What this task involves:
Count every line in this listing that has "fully". Reply with only the total.
☆ ☆ ☆
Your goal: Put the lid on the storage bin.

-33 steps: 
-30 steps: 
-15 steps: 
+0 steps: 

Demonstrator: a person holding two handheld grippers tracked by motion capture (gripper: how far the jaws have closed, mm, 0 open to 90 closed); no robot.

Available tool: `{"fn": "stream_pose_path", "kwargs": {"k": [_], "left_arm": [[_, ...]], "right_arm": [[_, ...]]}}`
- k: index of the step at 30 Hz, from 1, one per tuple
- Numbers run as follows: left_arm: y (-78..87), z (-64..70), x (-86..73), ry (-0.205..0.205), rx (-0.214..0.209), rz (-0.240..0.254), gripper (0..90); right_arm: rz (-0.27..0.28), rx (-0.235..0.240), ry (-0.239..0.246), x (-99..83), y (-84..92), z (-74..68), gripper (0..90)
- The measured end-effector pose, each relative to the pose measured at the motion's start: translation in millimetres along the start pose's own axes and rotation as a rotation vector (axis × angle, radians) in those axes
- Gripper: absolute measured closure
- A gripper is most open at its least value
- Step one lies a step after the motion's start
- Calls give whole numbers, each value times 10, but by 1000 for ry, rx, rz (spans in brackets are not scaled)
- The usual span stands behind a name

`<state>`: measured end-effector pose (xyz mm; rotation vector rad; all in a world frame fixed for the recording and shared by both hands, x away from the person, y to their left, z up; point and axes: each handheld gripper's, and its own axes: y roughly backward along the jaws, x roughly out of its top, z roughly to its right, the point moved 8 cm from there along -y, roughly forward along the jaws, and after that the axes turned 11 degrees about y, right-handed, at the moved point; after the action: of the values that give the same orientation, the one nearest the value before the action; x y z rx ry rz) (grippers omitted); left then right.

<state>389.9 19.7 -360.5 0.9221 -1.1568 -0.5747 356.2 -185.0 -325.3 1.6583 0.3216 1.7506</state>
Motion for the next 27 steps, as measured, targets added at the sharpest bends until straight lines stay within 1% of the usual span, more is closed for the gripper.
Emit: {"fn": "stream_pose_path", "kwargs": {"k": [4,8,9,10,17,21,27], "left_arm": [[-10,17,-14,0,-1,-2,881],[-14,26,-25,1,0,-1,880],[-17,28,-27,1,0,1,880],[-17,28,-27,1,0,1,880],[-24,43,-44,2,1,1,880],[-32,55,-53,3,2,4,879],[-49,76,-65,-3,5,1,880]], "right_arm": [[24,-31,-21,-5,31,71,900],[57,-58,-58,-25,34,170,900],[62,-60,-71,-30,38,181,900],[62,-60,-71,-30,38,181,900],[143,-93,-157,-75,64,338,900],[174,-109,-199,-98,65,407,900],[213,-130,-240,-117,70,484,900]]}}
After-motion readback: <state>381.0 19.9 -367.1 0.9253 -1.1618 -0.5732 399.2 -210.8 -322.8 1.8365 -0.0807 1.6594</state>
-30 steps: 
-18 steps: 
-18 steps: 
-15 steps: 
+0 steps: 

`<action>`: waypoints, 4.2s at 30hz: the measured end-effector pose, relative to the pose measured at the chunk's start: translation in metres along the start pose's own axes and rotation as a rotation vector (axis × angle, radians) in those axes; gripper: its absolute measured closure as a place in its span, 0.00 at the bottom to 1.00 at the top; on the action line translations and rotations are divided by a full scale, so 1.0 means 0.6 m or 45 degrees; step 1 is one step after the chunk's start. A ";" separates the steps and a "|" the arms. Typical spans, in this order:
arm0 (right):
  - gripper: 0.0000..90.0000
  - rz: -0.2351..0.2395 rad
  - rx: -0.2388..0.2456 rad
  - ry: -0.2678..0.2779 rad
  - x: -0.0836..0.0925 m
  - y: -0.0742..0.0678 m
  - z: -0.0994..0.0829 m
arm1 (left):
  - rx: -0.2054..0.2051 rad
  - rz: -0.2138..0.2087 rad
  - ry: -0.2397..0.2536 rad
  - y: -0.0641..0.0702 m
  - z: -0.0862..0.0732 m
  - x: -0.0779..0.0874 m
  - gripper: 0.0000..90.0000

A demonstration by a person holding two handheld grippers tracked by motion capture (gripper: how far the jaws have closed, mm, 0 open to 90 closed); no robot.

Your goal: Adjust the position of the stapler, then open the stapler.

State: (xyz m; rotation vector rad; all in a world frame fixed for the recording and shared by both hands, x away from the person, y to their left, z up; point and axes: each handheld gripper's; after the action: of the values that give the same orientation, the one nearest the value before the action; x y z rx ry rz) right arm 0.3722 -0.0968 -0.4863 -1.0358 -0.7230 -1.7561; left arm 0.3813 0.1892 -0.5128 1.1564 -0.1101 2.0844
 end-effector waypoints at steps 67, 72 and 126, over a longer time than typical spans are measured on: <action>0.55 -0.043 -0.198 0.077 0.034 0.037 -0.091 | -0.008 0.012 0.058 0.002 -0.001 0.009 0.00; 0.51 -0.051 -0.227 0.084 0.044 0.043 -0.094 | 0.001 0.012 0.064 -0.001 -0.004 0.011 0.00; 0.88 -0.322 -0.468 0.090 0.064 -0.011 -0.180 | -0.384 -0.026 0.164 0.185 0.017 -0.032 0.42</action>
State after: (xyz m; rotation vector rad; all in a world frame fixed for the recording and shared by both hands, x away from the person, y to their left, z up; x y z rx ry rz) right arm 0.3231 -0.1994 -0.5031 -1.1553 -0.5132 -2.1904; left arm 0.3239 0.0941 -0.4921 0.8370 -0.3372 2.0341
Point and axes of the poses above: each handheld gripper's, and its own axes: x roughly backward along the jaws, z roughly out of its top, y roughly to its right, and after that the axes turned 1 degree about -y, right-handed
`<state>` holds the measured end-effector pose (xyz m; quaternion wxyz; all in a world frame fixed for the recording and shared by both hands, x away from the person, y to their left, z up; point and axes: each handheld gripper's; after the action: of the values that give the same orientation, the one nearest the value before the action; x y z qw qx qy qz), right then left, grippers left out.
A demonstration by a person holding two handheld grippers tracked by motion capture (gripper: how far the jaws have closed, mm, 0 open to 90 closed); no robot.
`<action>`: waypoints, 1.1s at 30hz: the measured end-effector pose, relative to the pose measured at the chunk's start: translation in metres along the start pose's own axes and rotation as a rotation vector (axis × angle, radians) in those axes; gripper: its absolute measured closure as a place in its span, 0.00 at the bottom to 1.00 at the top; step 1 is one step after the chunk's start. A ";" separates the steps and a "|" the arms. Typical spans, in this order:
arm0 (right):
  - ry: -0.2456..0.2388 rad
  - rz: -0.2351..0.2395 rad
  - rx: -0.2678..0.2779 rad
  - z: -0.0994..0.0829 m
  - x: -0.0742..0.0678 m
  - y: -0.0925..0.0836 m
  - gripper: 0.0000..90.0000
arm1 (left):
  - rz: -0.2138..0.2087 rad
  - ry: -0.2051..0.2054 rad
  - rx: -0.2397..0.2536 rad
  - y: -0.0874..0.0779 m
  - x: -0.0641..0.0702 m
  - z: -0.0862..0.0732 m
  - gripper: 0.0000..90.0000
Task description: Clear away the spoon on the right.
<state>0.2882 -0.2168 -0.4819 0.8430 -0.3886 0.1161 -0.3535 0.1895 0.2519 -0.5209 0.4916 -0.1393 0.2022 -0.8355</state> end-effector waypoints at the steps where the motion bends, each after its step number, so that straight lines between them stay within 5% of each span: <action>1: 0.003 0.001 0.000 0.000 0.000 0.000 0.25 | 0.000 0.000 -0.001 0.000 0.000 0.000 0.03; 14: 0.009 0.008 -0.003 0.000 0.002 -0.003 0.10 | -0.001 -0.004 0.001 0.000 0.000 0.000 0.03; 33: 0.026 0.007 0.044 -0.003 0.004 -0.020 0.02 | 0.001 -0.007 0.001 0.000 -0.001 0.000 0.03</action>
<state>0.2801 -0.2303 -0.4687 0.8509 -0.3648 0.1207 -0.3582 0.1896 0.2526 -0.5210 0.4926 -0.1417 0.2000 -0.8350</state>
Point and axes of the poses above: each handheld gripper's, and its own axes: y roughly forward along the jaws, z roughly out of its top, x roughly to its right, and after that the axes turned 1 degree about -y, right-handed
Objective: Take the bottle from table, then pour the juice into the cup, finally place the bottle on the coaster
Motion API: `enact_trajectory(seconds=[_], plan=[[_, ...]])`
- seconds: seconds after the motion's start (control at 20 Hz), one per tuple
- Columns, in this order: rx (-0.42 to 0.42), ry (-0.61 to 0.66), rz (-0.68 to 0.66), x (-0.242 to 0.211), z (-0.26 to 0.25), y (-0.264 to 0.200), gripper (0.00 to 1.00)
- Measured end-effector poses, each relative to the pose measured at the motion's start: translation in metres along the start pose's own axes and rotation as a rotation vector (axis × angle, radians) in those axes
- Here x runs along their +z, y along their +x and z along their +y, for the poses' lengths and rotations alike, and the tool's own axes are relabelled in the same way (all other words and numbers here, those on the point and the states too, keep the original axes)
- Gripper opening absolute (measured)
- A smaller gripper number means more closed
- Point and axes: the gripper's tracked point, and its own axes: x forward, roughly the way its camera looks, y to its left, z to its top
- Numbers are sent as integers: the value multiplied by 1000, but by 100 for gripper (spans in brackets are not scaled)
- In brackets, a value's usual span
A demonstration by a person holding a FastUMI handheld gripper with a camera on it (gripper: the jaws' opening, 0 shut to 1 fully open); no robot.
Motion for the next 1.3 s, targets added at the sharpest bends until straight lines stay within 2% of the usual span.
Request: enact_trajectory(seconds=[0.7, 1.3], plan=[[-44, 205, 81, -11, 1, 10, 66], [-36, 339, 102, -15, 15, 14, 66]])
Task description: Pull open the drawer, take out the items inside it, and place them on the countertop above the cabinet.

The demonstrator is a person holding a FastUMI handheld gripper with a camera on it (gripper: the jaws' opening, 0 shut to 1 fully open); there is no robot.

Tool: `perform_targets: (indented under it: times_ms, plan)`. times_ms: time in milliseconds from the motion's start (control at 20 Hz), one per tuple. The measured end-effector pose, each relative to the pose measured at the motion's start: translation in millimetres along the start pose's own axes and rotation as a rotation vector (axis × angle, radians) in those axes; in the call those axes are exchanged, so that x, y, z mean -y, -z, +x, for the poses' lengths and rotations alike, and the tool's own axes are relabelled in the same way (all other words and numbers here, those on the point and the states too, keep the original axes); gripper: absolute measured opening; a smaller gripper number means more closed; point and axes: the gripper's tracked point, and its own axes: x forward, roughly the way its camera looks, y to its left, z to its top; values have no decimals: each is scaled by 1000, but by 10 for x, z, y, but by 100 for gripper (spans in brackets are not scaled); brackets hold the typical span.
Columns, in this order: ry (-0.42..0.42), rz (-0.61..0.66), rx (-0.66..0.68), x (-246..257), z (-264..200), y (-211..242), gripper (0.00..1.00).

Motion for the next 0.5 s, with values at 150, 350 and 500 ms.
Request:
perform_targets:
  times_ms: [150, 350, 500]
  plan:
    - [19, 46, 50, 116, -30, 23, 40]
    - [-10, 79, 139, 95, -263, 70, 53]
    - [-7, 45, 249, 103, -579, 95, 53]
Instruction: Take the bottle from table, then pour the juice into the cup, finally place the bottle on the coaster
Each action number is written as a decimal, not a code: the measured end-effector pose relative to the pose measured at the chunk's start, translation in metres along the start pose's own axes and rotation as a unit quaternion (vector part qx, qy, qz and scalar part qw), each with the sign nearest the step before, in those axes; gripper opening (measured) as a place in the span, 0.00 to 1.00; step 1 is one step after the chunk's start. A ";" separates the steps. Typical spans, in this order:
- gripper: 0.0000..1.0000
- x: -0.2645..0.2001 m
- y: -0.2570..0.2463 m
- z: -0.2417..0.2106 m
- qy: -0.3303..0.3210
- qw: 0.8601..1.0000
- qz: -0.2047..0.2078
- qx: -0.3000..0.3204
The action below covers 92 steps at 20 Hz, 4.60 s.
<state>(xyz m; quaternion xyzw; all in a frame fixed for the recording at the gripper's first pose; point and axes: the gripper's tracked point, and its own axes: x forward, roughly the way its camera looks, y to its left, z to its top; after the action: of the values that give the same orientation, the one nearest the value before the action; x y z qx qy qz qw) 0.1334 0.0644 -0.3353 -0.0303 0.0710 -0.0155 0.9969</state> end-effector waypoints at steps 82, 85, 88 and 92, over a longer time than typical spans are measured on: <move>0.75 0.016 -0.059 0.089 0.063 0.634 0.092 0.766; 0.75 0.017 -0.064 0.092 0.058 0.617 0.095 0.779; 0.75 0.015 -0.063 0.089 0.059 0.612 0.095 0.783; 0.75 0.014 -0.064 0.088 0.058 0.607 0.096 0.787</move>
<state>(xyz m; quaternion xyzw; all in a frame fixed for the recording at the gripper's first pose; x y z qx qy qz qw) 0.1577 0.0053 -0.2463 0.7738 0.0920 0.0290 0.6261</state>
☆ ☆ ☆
Exercise solution:
2